▶ _EXERCISE INSTRUCTIONS_: Exactly how many lines in this material contain the string "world"? Reply with the number alone.
------------------------
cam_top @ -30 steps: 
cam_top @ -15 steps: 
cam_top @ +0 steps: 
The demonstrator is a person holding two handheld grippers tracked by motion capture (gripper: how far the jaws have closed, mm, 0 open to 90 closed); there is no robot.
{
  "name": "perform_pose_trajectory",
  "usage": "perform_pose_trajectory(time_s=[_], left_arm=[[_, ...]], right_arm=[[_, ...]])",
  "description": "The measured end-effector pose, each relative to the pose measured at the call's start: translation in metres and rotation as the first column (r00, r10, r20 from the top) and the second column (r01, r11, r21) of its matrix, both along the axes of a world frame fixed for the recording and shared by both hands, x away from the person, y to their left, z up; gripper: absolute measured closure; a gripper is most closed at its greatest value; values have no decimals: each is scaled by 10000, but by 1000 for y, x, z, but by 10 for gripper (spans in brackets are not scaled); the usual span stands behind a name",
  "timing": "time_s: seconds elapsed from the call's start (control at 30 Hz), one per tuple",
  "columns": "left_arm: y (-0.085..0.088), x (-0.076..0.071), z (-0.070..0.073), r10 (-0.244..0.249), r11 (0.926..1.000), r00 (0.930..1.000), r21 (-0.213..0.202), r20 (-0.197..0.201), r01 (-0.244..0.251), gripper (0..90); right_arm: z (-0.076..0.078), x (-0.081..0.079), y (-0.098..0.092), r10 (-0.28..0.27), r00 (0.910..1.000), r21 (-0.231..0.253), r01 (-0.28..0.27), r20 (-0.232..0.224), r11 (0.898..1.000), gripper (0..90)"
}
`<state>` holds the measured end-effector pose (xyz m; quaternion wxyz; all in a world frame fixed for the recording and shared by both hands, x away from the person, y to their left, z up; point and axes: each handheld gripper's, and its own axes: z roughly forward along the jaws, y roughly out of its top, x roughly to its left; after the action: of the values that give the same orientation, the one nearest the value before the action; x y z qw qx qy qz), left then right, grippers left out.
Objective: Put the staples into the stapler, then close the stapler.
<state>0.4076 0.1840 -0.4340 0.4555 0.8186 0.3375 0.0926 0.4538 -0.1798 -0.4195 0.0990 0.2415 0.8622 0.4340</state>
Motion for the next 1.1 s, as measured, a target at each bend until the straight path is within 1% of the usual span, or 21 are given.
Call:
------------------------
▶ _SOLUTION FOR THIS PROBLEM_: 2